Bottom-line conclusion: Premixed insulin analogues provide glycemic control similar to that of premixed human insulin and may provide tighter glycemic control than long-acting insulin analogues and noninsulin antidiabetic agents.
Method: The authors searched MEDLINE, EMBASE, CINAHL, and the Cochrane Central Register of Controlled Trials from inception to February 2008 and sought unpublished data from the U.S. Food and Drug Administration, European Medicines Agency, and industry. Studies with control groups that compared premixed insulin analogues with another antidiabetic medication in adults with type 2 diabetes. Two reviewers using standardized protocols performed serial abstraction.
Results: Evidence from clinical trials was inconclusive for clinical outcomes, such as mortality. Therefore, the review focused on intermediate outcomes. Premixed insulin analogues were similar to premixed human insulin in decreasing fasting glucose levels, hemoglobin A1c levels, and the incidence of hypoglycemia but were more effective in decreasing postprandial glucose levels (mean difference, -1.1 mmol/L; 95% CI, -1.4 to -0.7 mmol/L [-19.2 mg/dL; 95% CI, -25.9 to -12.5 mg/dL]). Compared with long-acting insulin analogues, premixed insulin analogues were superior in decreasing postprandial glucose levels (mean difference, -1.5 mmol/L; CI, -1.9 to -1.2 mmol/L [-27.9 mg/dL; CI, -34.3 to -21.5 mg/dL]) and hemoglobin A1c levels (mean difference, -0.39% [CI, -0.50% to -0.28%]) but were inferior in decreasing fasting glucose levels (mean difference, 0.7 mmol/L; CI, 0.3 to 1.0 mmol/L [12.0 mg/dL; CI, 6.0 to 18.1 mg/dL]) and were associated with a higher incidence of hypoglycemia. Compared with noninsulin antidiabetic agents, premixed insulin analogues were more effective in decreasing fasting glucose levels (mean difference, -1.1 mmol/L; CI, -1.7 to -0.6 mmol/L [-20.5 mg/dL; CI, -29.9 to -11.2 mg/dL]), postprandial glucose levels (mean difference, -2.1 mmol/L; CI, -3.4 to -0.8 mmol/L [-37.4 mg/dL; CI, -61.0 to -13.7 mg/dL]), and hemoglobin A1c levels (mean difference, -0.49% [CI, -0.86% to -0.12%]) but were associated with a higher incidence of hypoglycemia.

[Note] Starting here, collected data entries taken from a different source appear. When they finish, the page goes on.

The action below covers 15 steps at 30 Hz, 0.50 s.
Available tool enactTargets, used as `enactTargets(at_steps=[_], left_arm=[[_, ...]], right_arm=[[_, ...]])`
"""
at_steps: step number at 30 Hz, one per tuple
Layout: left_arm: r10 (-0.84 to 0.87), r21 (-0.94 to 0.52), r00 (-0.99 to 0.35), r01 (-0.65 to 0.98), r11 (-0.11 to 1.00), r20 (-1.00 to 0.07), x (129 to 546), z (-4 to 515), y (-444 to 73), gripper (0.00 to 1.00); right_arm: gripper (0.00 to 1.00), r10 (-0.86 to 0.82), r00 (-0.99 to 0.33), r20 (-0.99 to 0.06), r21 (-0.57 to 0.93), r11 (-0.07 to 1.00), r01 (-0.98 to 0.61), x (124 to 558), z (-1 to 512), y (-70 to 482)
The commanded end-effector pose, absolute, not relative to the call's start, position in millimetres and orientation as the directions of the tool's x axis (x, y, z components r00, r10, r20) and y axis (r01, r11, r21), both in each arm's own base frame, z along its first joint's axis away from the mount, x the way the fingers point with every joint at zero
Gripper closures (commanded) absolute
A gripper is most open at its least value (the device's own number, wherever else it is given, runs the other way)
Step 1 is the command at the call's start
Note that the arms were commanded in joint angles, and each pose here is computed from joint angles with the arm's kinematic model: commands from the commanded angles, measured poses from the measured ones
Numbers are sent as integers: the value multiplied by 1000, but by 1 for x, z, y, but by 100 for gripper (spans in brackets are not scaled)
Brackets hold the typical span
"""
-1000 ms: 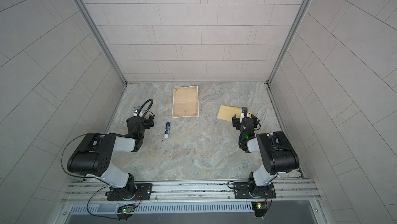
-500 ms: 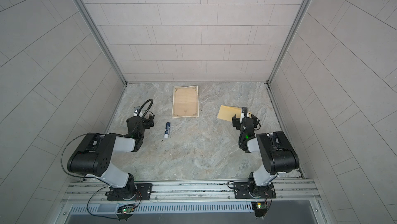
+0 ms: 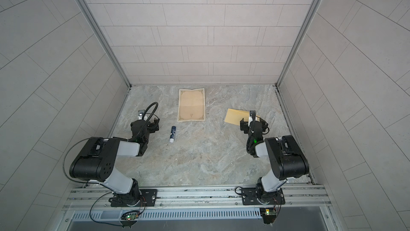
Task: Place the letter into the envelope and seal it
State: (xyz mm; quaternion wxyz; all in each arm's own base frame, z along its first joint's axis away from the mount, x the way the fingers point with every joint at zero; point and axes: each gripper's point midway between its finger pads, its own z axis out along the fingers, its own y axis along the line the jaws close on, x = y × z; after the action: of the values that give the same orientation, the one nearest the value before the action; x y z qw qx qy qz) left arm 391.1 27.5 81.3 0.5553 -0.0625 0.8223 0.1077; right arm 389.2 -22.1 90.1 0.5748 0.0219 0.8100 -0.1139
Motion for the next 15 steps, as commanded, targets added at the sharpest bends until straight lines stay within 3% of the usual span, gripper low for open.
enactTargets(at_steps=[1,7,11,15], left_arm=[[9,96,-355,-226,970,-935,396,88,29,0],[6,89,-328,-238,967,-945,392,100,31,0],[-24,72,-323,-281,957,-946,379,137,36,0],[-192,-118,-274,-265,957,-942,370,171,25,0]], right_arm=[[1,-91,-339,-936,-155,974,166,393,91,-23],[2,-87,-327,-941,-162,965,208,390,95,-29],[5,-66,-338,-939,-160,953,257,379,138,-36],[5,-25,-298,-954,-53,995,86,380,199,-2]])
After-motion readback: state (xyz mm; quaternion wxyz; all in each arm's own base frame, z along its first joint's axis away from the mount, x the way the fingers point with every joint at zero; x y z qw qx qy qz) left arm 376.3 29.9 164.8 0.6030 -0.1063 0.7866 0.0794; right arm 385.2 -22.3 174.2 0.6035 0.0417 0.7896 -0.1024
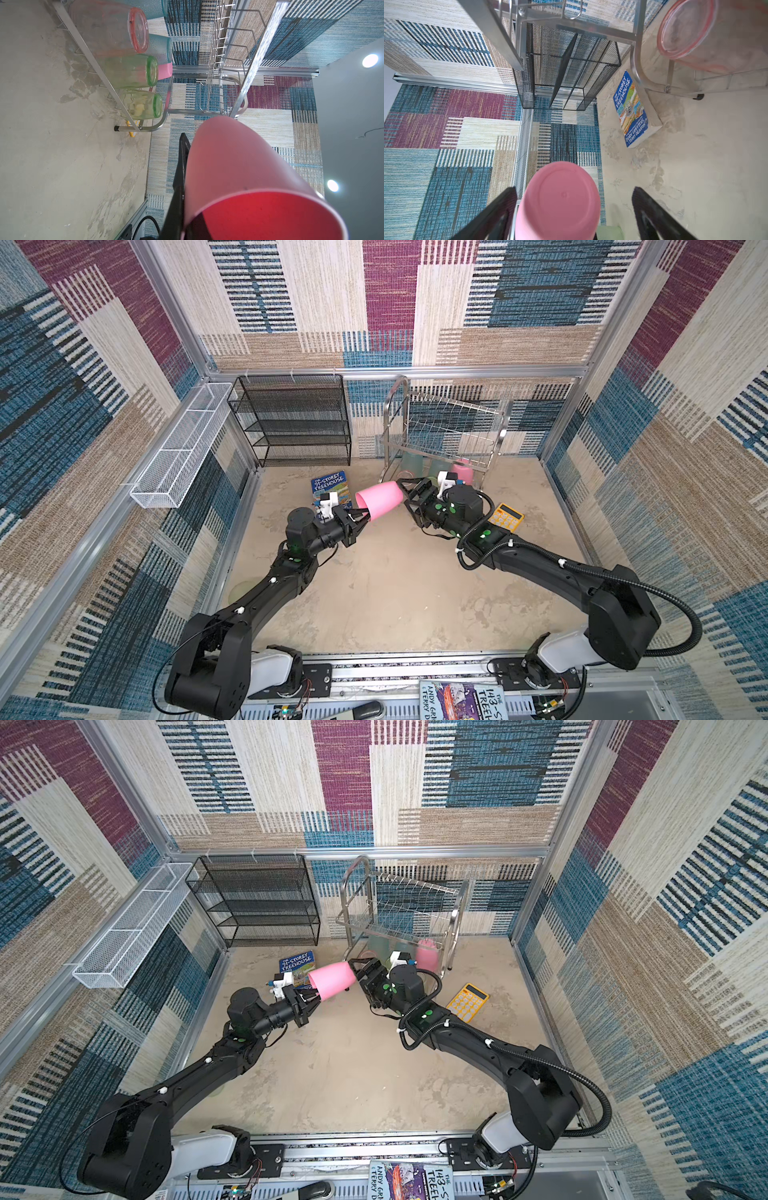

Citation: Qayyum, R., Bolen, S., Maruthur, N., Feldman, L., Wilson, L. M., Marinopoulos, S. S., Ranasinghe, P., Amer, M. & Bass, E. B. (2008) Systematic Review: Comparative Effectiveness and Safety of Premixed Insulin Analogues in Type 2 Diabetes. Annals of Internal Medicine, 149, 549-559.
Publication history information: Published in 2008.
Access: Available to the general public.